My wife said another man's name mid-climax last night

…it was the name of my urologist. As in, “I sure hope Dr. [Urologist]'s handiwork held together.” As in, the vasectomy he just gave me.

While I totally agree with her, it was still strange to hear it while the pistons were still pumping.

I know this topic has been done before here, but what other strange things have you heard/said mid- or post-coitus?

I make such ridiculous noises that immediately after the final groan, I mean IMMEDIATELY after, I sometimes collapse into a fit of laughter at what a maniac I must sound like. It makes my wife laugh her ass off sometimes, but she tries to hide it…

Joe

My SO really did yell out his ex-wife’s name during sex with me once.

No, there’s no punchline, no twist, just a slip of the tongue and a mortified man.

Actually, he tried to cover for it in the moment. It was cute. “Oh, Linda!..uh…Linda, it was never like this…Shit. I’m sorry, WhyNot. I’m so, so sorry.”

Hey, he was married to her for 25 years. He’d been with me for about three weeks. I totally understood, and wasn’t hurt by it at all, but it took me most of the night to talk him out of his self-imposed doghouse! :smiley:

In college, I called out the name of my (new) girlfriend’s best friend. She apparently didn’t notice, as we dated for five more years.

Not to me but to a friend.
Wife “I’m convinced”

What he heard.
“Uncle Vince”

The fact that she had an Uncle Vince did not help.

Saying the wrong name probably contributed to the doom of at least two of my FIL’s relationships (amongst more mundane things like different life directions etc etc).

In his defence, his first wife - the mother of my husband - passed away many years ago, and he’s never stopped loving her. It’s her name that he tends to utter when emotional/drunk.

The problem has been solved with his new SO (well, 9 years and counting). She has the same name as his first wife!

A girlfriend once called out her ex’s name during her climax. He had been her first serious, long-term boyfriend and they had recently broken up. I actually thought it was pretty funny, but she was mortified. I let her make it up to me as often as she felt was necessary.

A different girlfriend and I were getting down to business one day. I worked my magic and she came, and as I’m pumping away furiously, heard her say “oh shit, I forgot to call my mother back”. WTF? Nice to know your head’s still in the game, now that you’re done.

That was the end of that session.

Because of this, an old girlfriend once tried to convince me that my nickname was, “Oh crap, I think I left the oven on.”
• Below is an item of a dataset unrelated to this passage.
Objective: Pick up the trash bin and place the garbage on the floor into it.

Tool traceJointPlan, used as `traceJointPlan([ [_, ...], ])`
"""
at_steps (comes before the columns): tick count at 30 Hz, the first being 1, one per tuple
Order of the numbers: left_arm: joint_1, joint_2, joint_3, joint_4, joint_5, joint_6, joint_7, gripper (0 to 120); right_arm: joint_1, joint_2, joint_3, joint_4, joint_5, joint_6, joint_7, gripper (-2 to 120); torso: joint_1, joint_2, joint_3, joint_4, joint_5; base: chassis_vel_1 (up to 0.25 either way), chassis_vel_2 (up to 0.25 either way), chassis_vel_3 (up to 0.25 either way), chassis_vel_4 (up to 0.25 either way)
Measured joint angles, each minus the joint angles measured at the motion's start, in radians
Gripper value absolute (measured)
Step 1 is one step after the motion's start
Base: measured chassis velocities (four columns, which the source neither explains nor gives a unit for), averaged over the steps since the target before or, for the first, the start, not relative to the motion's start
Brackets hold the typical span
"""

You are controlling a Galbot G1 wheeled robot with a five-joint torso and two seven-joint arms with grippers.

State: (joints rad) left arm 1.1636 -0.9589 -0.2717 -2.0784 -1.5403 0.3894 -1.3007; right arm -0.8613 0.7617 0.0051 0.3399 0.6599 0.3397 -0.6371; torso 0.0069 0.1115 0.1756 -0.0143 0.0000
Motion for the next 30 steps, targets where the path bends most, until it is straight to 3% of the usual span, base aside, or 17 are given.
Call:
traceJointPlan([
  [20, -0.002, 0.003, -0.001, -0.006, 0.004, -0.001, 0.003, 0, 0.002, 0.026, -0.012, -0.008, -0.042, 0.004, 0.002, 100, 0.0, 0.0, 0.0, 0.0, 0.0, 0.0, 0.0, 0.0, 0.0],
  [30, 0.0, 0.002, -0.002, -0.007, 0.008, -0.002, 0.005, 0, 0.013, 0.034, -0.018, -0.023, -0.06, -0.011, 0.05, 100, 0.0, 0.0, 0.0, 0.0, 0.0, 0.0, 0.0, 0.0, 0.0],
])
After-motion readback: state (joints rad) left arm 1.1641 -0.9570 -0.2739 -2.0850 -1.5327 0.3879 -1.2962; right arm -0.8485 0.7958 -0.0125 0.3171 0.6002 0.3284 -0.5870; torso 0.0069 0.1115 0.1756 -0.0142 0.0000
Not mid-climax, but at one point, back in our college days, my then-boyfriend-now-husband answered the phone during sex.

Ok, now for the explanation of why I didn’t kill him - he was expecting an important phone call that he didn’t want to miss, and we were young and horny and weren’t going to let little details like that stop us from occupying ourselves until then.

Oh, and the phone was across the room. Impressively enough, he got up and crossed the room without… “disengaging,” so to speak. :smiley: (I held on tight until he sat down, and tried not to giggle too loudly.)

Well? Was it the call he was waiting for? Who was it from? Enquiring minds want to know!

It was, yes, so the gymnastics didn’t need repeating. As for why, you’re asking me to remember back 20 years ago; I think it might have been from the Dean’s Office or something about his tuition payment. Anyway, it was resolved such that the proceedings carried on as before once the call was over.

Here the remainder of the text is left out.